Cette dérogation est le point le plus problématique du règlement sur les « mesures techniques de la politique commune de la pêche » sur lequel le Parlement européen doit se prononcer le 16 janvier à Strasbourg. Le rapporteur du Parlement européen, Gabriel Mato (PPE, espagnol) n’avait pas obtenu de mandat de négociation de la part de la commission parlementaire de la pêche pour entamer des négociations avec le Conseil (EUROPE 11909). Le texte est donc soumis en plénière. À ce stade, la position de la commission de la pêche prévoit un statu quo concernant la pêche électrique permettant la pêche au moyen du chalut électrique à titre expérimental dans la limite maximale de 5 % de la flotte de chalutiers à perche de chaque pays de l’UE.
Selon Bloom, qui a mis la main sur l’avis daté de novembre 2006 (soit un mois avant que la Commission ne donne son feu vert à la dérogation pour la pêche électrique), le Comité scientifique, technique et économique de la pêche (CSTEP) « n’a jamais donné son aval pour de telles dérogations, mais il a même explicitement déconseillé à la Commission européenne d’en accorder ». Or, le règlement européen de décembre 2006 indique qu’il s’appuie sur un avis scientifique favorable à l’octroi des dérogations.
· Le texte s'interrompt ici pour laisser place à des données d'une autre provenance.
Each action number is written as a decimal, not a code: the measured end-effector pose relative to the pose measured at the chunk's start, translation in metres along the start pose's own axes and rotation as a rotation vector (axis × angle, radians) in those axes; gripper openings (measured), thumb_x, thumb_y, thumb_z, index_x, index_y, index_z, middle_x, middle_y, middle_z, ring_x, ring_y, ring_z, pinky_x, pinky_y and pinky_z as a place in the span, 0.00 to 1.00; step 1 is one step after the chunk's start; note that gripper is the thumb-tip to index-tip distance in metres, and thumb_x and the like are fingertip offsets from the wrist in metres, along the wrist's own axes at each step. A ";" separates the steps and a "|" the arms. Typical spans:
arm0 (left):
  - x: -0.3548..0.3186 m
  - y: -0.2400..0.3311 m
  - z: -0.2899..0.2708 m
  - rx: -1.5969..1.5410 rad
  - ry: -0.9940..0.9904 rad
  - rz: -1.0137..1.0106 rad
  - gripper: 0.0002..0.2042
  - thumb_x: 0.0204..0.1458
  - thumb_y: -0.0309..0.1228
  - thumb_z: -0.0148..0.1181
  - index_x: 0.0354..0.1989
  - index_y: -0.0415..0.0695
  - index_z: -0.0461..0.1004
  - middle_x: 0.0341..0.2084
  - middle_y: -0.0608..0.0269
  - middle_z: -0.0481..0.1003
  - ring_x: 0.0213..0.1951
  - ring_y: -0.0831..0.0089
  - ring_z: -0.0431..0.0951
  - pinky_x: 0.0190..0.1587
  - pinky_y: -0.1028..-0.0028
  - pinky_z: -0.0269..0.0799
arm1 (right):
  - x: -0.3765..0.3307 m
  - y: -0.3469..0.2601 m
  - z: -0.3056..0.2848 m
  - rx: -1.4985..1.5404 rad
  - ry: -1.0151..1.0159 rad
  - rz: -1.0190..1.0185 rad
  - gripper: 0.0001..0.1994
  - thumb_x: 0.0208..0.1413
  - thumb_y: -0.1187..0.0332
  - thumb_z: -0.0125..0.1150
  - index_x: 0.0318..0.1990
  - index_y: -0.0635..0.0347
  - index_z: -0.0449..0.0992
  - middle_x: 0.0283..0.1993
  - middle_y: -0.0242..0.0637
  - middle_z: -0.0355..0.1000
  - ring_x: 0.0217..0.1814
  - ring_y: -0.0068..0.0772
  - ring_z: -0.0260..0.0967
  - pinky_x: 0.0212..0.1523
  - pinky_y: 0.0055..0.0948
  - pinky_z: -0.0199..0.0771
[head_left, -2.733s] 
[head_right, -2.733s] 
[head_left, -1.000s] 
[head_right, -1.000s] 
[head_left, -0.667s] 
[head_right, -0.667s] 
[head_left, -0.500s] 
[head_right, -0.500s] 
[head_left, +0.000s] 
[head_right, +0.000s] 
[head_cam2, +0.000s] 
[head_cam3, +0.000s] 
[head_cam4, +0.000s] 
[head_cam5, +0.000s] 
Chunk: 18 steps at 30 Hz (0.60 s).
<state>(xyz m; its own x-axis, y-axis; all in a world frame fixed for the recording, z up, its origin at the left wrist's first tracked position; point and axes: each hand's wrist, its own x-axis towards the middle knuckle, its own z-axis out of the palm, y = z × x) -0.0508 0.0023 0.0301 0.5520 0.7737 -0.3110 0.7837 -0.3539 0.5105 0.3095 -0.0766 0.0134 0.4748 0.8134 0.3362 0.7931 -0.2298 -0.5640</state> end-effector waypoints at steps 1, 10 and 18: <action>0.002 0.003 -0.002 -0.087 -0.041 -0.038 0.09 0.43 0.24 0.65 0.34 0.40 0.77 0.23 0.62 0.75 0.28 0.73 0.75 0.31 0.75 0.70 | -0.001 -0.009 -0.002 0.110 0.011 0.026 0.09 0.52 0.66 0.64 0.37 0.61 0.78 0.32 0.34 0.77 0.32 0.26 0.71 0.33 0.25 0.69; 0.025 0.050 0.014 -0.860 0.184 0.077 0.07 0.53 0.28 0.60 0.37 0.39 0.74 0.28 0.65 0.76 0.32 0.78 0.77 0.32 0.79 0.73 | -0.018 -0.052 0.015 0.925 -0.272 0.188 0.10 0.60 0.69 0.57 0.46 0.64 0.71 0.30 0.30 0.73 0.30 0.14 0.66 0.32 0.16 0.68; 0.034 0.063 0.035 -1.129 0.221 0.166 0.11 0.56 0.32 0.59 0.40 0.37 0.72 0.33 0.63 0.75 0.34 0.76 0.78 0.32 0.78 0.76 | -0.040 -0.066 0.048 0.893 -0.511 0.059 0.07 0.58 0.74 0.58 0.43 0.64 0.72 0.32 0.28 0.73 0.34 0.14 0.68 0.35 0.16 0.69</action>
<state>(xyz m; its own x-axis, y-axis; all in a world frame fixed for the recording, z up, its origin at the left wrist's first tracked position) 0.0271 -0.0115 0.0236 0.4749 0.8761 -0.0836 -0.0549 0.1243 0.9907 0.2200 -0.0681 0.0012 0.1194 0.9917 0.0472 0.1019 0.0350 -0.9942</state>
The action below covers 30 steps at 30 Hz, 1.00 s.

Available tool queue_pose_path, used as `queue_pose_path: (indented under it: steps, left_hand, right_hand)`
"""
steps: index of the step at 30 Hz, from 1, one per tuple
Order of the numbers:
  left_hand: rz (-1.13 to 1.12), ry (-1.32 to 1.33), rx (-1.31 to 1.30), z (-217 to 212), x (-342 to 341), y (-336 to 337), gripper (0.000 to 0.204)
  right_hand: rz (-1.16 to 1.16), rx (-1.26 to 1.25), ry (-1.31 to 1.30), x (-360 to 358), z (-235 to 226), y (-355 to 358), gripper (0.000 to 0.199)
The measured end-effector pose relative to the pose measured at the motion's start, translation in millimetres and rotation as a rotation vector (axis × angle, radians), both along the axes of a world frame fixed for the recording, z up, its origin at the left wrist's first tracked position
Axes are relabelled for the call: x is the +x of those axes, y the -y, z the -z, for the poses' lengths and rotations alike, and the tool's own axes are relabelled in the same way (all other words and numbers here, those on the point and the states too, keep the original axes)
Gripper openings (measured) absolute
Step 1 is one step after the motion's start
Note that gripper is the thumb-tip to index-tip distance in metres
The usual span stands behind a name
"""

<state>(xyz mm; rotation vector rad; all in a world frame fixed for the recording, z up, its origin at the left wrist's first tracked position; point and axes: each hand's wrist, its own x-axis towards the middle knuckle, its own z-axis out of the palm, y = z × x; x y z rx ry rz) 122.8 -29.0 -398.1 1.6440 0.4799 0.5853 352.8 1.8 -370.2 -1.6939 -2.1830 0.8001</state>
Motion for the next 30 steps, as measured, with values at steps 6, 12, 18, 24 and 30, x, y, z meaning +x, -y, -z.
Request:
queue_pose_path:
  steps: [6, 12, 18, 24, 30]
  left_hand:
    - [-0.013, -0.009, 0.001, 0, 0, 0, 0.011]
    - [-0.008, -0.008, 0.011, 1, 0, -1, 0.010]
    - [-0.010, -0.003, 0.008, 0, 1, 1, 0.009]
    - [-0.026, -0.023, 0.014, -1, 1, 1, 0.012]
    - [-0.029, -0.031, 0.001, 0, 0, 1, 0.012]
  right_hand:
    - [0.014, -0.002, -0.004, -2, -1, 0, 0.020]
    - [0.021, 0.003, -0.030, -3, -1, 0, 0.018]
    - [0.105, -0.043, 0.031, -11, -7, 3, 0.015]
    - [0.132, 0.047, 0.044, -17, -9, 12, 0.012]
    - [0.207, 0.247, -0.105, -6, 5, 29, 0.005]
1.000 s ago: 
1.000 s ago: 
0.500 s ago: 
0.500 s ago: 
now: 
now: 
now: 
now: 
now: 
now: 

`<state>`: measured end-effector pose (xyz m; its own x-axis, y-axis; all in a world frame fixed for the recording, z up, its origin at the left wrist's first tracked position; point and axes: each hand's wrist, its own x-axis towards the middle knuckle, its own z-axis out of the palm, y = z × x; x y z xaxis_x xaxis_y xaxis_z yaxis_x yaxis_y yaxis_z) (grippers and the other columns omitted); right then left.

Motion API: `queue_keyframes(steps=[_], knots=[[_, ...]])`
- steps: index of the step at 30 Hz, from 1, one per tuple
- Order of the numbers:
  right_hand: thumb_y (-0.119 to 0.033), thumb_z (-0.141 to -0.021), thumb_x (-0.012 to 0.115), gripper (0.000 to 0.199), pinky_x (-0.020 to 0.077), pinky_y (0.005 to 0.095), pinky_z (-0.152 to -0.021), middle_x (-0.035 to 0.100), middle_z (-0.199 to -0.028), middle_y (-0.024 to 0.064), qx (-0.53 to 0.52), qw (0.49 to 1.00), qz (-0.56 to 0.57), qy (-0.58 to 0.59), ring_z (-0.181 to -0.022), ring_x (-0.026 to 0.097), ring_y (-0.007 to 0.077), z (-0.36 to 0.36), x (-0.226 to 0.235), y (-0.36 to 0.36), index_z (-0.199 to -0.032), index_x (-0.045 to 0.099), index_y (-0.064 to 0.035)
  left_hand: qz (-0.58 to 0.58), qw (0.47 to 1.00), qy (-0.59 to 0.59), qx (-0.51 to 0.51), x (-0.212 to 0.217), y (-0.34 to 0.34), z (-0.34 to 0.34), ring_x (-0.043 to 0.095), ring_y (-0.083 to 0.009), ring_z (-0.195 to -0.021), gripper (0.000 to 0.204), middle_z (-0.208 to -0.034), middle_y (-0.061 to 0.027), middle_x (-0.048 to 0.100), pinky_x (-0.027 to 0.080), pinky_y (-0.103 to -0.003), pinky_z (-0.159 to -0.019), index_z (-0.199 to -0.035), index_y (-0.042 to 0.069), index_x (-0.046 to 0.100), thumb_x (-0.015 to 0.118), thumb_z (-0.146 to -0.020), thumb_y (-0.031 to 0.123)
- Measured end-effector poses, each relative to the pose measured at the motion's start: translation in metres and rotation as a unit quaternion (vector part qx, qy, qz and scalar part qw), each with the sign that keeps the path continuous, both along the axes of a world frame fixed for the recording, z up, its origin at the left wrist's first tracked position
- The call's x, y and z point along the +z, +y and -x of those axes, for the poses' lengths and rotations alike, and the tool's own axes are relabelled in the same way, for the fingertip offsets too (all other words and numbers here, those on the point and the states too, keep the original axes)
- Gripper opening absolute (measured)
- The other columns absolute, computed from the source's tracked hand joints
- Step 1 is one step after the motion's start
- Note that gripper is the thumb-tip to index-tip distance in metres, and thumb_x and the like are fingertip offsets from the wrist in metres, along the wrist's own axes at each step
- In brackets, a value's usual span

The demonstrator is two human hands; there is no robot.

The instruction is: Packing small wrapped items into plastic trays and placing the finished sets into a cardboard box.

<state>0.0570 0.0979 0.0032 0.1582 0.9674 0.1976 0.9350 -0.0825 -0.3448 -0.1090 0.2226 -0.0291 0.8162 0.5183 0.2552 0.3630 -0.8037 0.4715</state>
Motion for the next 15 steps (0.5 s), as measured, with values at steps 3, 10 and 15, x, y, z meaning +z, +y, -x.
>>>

La Commission a donc ignoré « son propre comité d’experts » et est allée « jusqu’à mentir » pour « satisfaire les exigences impérieuses du lobby néerlandais ». Les signataires du communiqué ont adressé un courrier à la Commission européenne pour lui demander de retirer immédiatement toutes les dispositions relatives à la pêche électrique de sa proposition de règlement sur les mesures techniques en cours d’examen par le PE et le Conseil.
Le député européen Yannick Jadot (Verts/ALE, français) a réagi en soulignant que la Commission européenne n’aurait jamais dû accorder en 2006 une quelconque dérogation à l’interdiction de la pêche électrique estimant qu’il faut maintenir « une interdiction totale de cette pratique très destructrice ».